Calc.h

#ifndef CALC_H
#define CALC_H

// Sideral rate
#define degreesPerMinute (1.002738 * 0.25)

#define pi 3.14159265358979323846
#define degPerRad (360.0/(2*pi))
#define radPerDeg (1.0/degPerRad)
#define radPerMinute (degreesPerMinute*radPerDeg)

#include <stdbool.h>
#include <string>

class Calc
{
public:
    // A utility function.  Has no affect on main conversion routines.
    // Works equally well for any polar coordinate system: altaz or
    // equatorial.
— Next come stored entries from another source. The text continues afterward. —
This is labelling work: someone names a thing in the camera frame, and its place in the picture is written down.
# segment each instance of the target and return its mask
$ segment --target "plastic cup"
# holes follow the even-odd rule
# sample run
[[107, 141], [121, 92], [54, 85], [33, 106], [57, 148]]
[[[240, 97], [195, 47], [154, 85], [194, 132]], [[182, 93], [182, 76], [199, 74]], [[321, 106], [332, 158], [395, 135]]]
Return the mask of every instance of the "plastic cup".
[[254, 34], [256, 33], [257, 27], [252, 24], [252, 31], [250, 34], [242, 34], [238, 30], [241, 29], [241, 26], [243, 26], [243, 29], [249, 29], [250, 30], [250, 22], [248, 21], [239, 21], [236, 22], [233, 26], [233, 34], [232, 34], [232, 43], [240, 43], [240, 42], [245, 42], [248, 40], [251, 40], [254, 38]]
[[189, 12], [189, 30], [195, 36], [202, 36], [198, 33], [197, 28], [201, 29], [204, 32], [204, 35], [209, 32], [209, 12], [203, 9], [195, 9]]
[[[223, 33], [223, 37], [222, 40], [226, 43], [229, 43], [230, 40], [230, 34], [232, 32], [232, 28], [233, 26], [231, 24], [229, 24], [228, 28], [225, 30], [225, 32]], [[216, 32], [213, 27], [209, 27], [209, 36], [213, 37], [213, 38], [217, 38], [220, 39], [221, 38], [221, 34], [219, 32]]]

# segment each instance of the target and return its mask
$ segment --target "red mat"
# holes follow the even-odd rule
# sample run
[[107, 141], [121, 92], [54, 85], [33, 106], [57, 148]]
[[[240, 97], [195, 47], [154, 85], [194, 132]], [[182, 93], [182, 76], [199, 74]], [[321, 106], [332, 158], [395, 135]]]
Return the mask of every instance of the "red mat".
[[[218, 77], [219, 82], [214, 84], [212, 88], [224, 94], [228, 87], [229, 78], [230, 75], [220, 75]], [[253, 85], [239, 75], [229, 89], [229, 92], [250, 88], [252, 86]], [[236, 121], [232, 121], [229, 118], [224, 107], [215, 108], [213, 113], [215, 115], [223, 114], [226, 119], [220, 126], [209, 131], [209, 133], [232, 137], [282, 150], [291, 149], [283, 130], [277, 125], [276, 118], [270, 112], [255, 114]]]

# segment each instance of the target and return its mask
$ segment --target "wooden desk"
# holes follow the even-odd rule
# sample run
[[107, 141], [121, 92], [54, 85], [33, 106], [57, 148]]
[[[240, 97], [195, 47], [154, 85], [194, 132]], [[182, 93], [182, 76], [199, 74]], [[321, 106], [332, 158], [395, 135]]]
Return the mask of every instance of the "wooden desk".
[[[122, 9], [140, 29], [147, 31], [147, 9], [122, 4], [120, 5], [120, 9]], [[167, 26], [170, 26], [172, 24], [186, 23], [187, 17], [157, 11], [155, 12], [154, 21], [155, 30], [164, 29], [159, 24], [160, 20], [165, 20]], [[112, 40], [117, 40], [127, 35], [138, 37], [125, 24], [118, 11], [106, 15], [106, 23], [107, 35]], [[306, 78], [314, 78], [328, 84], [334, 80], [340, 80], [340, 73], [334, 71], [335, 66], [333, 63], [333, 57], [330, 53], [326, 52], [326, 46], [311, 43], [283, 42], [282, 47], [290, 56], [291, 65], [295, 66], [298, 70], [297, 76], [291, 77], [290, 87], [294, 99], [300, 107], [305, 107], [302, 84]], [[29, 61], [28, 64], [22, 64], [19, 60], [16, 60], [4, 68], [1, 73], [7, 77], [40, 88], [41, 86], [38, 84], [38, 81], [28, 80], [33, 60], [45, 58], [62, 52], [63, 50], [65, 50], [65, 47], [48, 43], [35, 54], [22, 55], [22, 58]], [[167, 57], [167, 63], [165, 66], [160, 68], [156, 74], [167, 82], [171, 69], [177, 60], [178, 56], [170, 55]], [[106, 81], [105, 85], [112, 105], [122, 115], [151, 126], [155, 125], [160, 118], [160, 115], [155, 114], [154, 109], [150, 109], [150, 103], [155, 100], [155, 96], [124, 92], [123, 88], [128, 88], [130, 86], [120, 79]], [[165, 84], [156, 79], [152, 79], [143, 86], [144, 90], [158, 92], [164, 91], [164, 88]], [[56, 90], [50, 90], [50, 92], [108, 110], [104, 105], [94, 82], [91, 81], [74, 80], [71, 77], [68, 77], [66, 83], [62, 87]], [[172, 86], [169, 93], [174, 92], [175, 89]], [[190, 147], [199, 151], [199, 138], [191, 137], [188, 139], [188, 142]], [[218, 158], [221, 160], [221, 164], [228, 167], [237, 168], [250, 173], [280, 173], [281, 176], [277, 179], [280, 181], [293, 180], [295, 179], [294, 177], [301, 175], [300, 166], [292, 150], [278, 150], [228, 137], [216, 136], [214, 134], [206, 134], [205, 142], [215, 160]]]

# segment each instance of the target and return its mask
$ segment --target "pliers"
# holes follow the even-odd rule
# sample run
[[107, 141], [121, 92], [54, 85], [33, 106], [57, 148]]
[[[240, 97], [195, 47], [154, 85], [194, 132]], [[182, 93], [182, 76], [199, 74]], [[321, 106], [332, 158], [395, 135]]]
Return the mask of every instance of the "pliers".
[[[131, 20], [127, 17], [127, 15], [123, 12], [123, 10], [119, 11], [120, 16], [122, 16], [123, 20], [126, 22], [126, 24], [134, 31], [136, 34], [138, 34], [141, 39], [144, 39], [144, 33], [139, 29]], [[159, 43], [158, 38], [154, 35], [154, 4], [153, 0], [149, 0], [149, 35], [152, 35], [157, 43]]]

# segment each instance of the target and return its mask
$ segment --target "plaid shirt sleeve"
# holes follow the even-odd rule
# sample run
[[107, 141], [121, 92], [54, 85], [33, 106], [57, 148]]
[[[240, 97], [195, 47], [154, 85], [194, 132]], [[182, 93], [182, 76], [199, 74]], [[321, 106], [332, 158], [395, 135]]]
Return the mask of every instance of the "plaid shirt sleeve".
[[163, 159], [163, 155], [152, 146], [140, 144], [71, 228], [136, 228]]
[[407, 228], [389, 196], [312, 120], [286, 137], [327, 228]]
Values in radians!
    double calcSeparation(double az1, double el1, double az2, double el2);

    // Same as above, but values in degrees.
    double calcDegSeparation(double az1, double el1, double az2, double el2);

    // All angles in degrees, time in seconds.
    void setAlignmentData(int i, double ra, double dec, double az, double el, double time);


    // Optional if z1, z2, and z3 are all zero.
    void setZ123(double z1, double z2, double z3);

    double getZ3(void);

    // Call after calling setAlignmentData twice.
    bool finalizeAlignment(bool optimize_z3);

    //       CONVERT EQUATORIAL --> TELESCOPE
    // All angles in degrees, time in seconds.
    void EqToAzEl(double ra, double dec, double time,bool flipped, double *azptr, double *elptr);

    //      CONVERT TELESCOPE --> EQUATORIAL
    // All angles in degrees, time in seconds.
    void AzElToEq(double az, double el, double time, double *raptr, double *decptr);

    Calc()
    {
        Z1 = 0;  // All in radians
        Z2 = 0;
        Z3 = 0;
    }


private:

    ///PRIVATE FUNCTIONS///

    static double sqr(double x);

    void printDebugMsg(std::string msg);

    //        DETERMINANT SUBROUTINE
    // Scalar variable W gets set from array VV.
    // This is the only place VV is read.
    // Originally "GOSUB 650"
    void VVtoW();

    //        ANGLE SUBROUTINE
    // Sets scalar variables F and H (usually Az and El) from column 1 of array YY.
    // This is essentially a rectangular-polar conversion, the inverse of
    // AzEltoYY0() (Except that the Z123 corrections are not done).
    // All data will be in radians.
    // H will be normalized to a 0 .. 2*pi range.
    // Originally "GOSUB 685"

    void YY1toFH(bool flipped);

    //           SUBROUTINE
    // Sets column 0 of array YY based on scalar variables
    // F and H (Az and El), Z1, Z2, and Z3.
    // It does a polar-rectangular conversion, and applies
    // the Z123 factors to convert from apparent to true
    // telescope angles.
    // Has Taki's 2002 bug fix.
    // Originally "GOSUB 750"
    void AzEltoYY0();

    //           SUBROUTINE
    // Sets column 1 of array YY based on scalar variables F and H (Az and El),
    // Z1, and Z2.
    // It is used for applying the reverse Z123 correction,
    // to go from true to apparent telescope angles.
    // Originally "GOSUB 785"
    // Has Taki's bug fix.
    void AzElToYY1();

    // This converts the true az/el (in F and H) to the
    // apparent telescope az/el (i.e. it applies the
    // inverse Z123 correction).
    void TrueToApparentAzEl(bool flipped);

    // This converts the apparent az/el (in F and H) to the
    // true telescope az/el (i.e. it applies the Z123 correction).
    // Function AzEltoYY0() does all the real work.
    // NOTE: This trashes array YY, so be careful where
    // you use it.
    void ApparentToTrueAzEl();

    // Calculate the apparent angular separation of the two stars,
    // (as stored in alignAz[] and alignEl[]), and corrected
    // by the current values of Z1, Z2, and Z3.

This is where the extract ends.